Exercise instructions
With the exception of the pictures, write out the data below precisely.
--- Recorded information Enclosed Below ---
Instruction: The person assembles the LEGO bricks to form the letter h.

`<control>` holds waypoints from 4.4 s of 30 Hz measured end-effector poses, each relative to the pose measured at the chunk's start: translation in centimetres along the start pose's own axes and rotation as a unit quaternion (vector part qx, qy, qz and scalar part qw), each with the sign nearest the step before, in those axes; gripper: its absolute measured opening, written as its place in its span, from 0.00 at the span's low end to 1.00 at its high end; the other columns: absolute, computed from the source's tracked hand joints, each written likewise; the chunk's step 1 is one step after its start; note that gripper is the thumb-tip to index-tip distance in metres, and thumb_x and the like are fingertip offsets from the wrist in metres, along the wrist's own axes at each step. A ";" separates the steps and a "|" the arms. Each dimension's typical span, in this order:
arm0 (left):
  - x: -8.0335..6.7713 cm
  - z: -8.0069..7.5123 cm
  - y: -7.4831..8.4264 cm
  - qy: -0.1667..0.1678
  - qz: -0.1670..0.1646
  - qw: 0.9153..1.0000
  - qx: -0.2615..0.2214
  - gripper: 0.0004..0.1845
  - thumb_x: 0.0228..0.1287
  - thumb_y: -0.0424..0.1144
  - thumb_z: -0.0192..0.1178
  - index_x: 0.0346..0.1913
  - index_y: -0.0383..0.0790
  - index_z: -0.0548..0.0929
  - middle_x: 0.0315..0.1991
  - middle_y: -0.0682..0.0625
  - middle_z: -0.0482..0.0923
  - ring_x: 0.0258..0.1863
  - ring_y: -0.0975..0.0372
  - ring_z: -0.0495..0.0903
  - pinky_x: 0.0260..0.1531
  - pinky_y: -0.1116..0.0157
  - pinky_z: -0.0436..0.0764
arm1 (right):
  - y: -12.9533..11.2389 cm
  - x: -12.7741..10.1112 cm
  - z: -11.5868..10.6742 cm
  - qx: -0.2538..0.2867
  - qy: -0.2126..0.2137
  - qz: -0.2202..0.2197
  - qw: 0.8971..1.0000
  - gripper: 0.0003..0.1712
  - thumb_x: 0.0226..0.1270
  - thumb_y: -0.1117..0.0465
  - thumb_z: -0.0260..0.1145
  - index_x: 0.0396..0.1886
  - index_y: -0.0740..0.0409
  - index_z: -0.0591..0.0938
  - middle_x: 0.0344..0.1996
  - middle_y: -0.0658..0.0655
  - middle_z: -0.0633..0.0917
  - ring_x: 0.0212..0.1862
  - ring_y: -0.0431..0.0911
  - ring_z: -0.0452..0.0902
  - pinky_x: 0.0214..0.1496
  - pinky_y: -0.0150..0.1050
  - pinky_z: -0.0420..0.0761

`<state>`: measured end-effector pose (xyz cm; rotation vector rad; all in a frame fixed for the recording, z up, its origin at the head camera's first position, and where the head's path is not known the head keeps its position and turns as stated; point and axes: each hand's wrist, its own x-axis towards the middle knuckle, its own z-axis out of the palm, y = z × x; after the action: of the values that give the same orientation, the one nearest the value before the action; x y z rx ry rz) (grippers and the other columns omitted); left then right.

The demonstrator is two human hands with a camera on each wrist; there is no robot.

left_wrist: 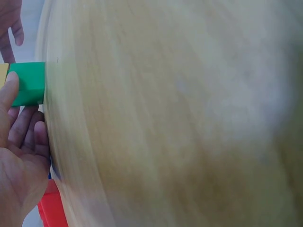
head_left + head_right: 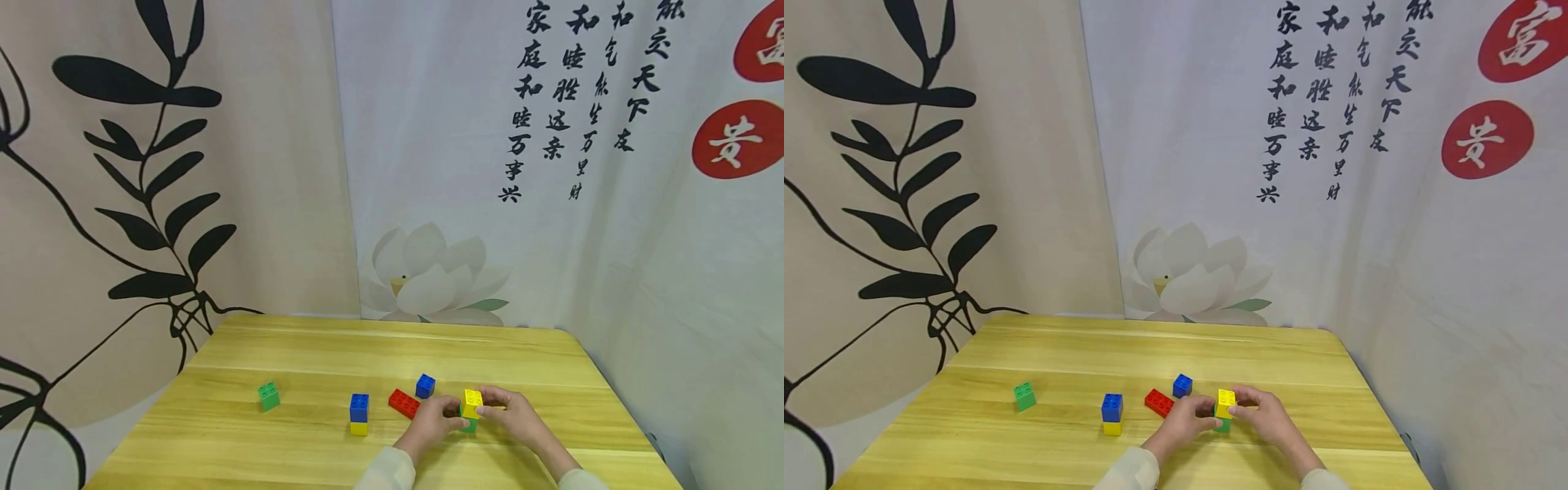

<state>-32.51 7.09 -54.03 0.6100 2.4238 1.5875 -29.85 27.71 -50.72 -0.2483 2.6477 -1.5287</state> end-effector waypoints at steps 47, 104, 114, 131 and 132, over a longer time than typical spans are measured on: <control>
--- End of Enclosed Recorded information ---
Answer box
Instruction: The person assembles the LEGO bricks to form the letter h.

`<control>` holds waypoints from 4.4 s of 30 Hz measured end-effector poses, each relative to the pose measured at the chunk's start: translation in centimetres along the start pose's own axes and rotation as a unit quaternion (vector part qx, qy, qz and scalar part qw), each with the sign nearest the step before, in those axes; gripper: its absolute measured opening, written as its place in its span, from 0.00 at the span's low end to 1.00 at its high end; the other columns: absolute, computed from the source's tracked hand joints, each written likewise; the chunk's step 1 is one step after its start; note that gripper is the thumb-tip to index-tip distance in metres, and thumb_x and the like are fingertip offsets from the wrist in metres, along the wrist's own axes at each step. A ";" separates the steps and a "|" the arms. Each dimension's typical span, in this order:
arm0 (left):
  - x: -8.0335..6.7713 cm
  - z: -8.0069..7.5123 cm
  - y: -7.4831..8.4264 cm
  - qy: -0.1667..0.1678
  - qz: -0.1670..0.1646
  - qw: 0.9153..1.0000
  - qx: -0.2615..0.2214
  - gripper: 0.0004..0.1845
  - thumb_x: 0.0228..0.1287
  - thumb_y: -0.0424..0.1144
  - thumb_z: -0.0192..0.1178
  - index_x: 0.0346..0.1913
  - index_y: -0.0383..0.0790
  - index_z: -0.0548..0.0929
  - middle_x: 0.0315..0.1991
  - middle_y: -0.0682..0.0625
  - middle_z: -0.0482..0.0923
  - ring_x: 0.0258..0.1863
  - ring_y: -0.0975..0.0372
  - ring_z: -0.0495..0.0903
  - pinky_x: 0.0260..0.1531
  - pinky_y: -0.1116..0.0157
  - pinky_z: -0.0436..0.0764
arm1 (right):
  - y: -12.9533..11.2389 cm
  - x: -12.7741..10.1112 cm
  - z: -11.5868..10.6742 cm
  - qx: -0.2538..0.2867
  - qy: -0.2126..0.2137
  - qz: -0.2202..0.2197
  - qw: 0.8971..1.0000
  - gripper: 0.0003..0.1712
  - thumb_x: 0.0226..0.1270
  - thumb_y: -0.1117..0.0465
  - thumb_z: -0.0260..0.1145
  - index_x: 0.0396..0.1886
  - index_y: -0.0740..0.0409
  - index_z: -0.0591..0.0938
  - middle_x: 0.0344..0.1996
  - middle_y: -0.0658..0.0655
  - middle_z: -0.0633..0.0917
  - ring_x: 0.0212..0.1862
  - ring_y: -0.0431..0.0911
  - ring_z: -0.0452..0.0902
  - pinky_x: 0.0214..0.1496
  - pinky_y: -0.0150..0.1050
  - pinky_z: -0.0420..0.0761

`<state>`: measured end-effector pose (xyz cm; rotation vector rad; all in a frame fixed for the recording, z up, its origin at the head camera's first position, and where the head's path is not known the head keeps its position and turns as stated; point and axes: each hand's wrist, its own x-axis towards the middle knuckle, its own z-axis out of the palm, y = z × x; after the action: of the values that give the same orientation, the one nearest the value before the action; x y z rx ry rz) (grippers and the other columns omitted); left then right.

The demonstrator is two human hands with a camera on each wrist; there is no robot.

left_wrist: 
head_left + head_right: 

<state>-32.51 7.09 -54.03 0.6100 2.4238 1.5875 -29.85 27.71 -50.72 -0.2483 2.6477 -1.5287</state> end-effector waypoints at steps 47, 104, 114, 131 and 132, over a longer time than typical spans are measured on: <control>

Nothing remains to be answered in this exercise.